» Instructions to follow
In the listing below, start your output at the line with "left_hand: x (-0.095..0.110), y" and end it after the line with "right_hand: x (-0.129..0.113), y", copying every line exactly.

» Data provided
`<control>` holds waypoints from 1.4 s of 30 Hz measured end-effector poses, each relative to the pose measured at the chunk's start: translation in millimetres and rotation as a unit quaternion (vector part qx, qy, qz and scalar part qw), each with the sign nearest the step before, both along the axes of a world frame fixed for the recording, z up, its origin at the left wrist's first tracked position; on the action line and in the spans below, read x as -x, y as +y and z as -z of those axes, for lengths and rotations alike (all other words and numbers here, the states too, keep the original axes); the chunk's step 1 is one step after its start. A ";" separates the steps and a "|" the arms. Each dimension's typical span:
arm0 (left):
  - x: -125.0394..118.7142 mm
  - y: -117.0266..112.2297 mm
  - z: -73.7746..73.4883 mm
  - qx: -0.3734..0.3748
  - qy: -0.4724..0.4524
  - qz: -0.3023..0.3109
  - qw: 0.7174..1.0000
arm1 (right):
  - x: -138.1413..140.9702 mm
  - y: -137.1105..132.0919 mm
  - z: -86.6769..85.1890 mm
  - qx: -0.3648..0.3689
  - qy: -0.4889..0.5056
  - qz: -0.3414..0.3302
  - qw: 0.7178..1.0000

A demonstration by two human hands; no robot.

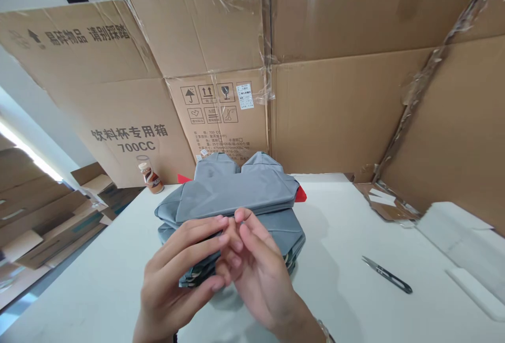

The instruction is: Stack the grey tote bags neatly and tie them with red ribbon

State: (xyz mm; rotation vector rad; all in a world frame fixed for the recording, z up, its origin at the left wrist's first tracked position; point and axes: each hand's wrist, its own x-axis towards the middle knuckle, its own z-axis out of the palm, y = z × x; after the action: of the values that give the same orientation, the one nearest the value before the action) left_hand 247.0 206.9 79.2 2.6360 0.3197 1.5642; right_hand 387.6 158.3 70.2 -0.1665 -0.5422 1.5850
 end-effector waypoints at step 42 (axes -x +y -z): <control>-16.1 -19.5 12.3 0.129 -0.135 0.034 0.982 | 8.0 -12.4 9.2 -0.089 -0.117 0.104 0.984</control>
State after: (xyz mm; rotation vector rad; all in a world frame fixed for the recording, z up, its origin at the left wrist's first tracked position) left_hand 263.0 187.4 66.9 2.1886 0.3820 1.7024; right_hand 379.7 145.9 61.0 -0.2679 -0.8197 1.3132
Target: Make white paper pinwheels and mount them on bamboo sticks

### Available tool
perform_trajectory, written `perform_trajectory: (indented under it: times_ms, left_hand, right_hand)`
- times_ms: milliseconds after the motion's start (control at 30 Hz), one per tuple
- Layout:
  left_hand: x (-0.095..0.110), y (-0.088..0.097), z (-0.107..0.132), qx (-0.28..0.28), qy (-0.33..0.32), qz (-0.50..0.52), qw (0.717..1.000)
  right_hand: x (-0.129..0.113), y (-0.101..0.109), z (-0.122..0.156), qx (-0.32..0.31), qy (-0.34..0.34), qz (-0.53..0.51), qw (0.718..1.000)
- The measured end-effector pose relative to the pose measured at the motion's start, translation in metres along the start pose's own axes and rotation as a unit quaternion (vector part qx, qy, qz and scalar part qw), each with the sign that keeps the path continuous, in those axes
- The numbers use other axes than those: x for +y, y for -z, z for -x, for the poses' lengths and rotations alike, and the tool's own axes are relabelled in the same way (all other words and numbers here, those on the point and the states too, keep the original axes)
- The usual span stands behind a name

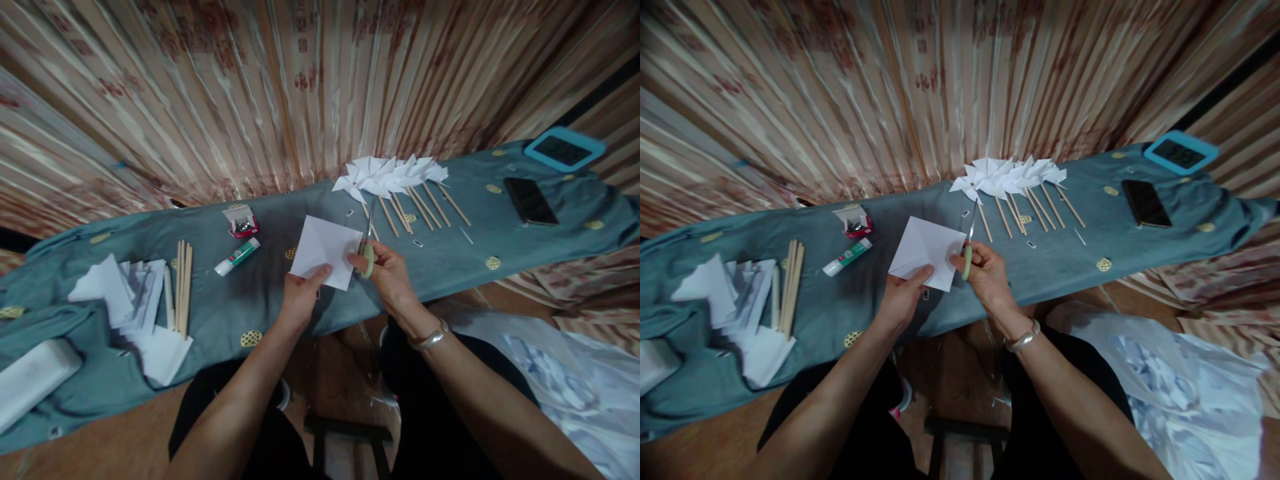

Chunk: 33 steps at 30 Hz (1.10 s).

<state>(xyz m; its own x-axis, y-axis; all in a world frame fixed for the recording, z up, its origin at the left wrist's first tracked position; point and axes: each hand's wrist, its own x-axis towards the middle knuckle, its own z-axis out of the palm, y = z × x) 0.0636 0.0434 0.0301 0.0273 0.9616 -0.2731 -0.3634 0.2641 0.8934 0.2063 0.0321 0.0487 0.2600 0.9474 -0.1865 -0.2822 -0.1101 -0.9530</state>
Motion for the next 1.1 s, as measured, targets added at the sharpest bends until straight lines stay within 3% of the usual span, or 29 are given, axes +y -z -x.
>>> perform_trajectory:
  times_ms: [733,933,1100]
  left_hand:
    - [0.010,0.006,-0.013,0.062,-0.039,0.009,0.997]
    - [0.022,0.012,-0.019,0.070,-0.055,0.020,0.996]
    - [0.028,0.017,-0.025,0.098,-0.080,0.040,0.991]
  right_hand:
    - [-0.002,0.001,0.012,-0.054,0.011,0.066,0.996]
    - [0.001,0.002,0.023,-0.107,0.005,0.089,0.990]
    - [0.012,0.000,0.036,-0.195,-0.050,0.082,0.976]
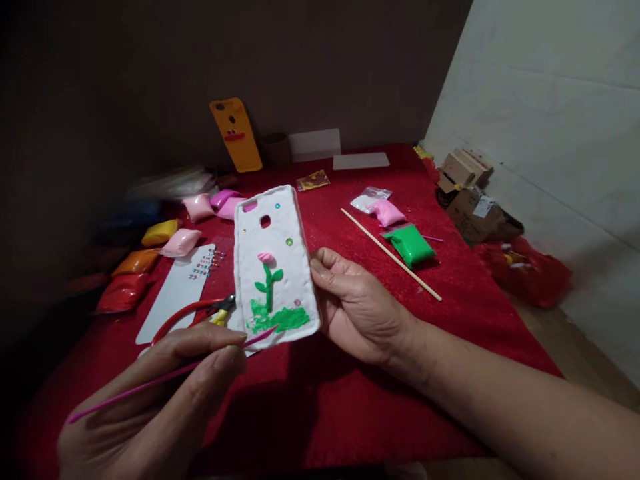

» Task output
  left_hand: x (-0.095..0.110), y (-0.088..0.097), z (-0.107..0.132), qx (-0.28..0.28), qy (-0.33..0.32), qz (-0.50..0.52), qw (0.717..1.000)
  right_hand: x (-0.129..0.113), y (-0.101..0.109), z (-0.122..0.156), qx (-0.32..0.31), qy (-0.34..0.34), qz (-0.53..0.51), qw (0.718..1.000)

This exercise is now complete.